>>>>>

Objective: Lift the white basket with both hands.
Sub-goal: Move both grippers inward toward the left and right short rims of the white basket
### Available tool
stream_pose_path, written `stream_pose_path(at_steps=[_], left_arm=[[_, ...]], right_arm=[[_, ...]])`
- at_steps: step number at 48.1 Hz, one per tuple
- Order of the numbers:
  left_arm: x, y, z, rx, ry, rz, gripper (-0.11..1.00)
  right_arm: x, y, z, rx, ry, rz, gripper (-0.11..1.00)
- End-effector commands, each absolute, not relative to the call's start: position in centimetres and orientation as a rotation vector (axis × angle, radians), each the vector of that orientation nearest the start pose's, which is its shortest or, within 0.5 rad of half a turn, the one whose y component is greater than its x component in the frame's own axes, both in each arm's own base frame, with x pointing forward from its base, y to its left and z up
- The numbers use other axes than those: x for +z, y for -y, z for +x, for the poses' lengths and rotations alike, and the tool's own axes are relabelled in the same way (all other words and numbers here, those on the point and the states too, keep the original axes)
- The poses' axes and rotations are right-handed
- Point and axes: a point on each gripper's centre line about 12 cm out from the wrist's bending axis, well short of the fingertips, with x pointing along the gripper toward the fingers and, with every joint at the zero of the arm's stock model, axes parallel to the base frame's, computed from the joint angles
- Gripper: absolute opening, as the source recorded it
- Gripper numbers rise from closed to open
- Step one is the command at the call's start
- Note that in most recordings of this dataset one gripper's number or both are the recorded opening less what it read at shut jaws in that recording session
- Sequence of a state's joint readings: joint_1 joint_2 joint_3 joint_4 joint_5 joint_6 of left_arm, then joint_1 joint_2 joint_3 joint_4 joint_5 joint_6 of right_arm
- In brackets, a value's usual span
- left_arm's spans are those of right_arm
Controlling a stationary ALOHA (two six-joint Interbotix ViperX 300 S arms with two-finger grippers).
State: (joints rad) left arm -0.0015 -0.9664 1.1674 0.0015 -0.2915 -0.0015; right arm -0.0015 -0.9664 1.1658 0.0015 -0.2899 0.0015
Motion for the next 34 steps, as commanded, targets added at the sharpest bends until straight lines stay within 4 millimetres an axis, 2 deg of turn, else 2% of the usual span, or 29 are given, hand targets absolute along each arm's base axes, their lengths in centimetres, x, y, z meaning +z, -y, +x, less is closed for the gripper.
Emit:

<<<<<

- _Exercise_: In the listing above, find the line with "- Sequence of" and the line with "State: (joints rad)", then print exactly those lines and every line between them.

- _Expected output_:
- Sequence of a state's joint readings: joint_1 joint_2 joint_3 joint_4 joint_5 joint_6 of left_arm, then joint_1 joint_2 joint_3 joint_4 joint_5 joint_6 of right_arm
- In brackets, a value's usual span
- left_arm's spans are those of right_arm
Controlling a stationary ALOHA (two six-joint Interbotix ViperX 300 S arms with two-finger grippers).
State: (joints rad) left arm -0.0015 -0.9664 1.1674 0.0015 -0.2915 -0.0015; right arm -0.0015 -0.9664 1.1658 0.0015 -0.2899 0.0015

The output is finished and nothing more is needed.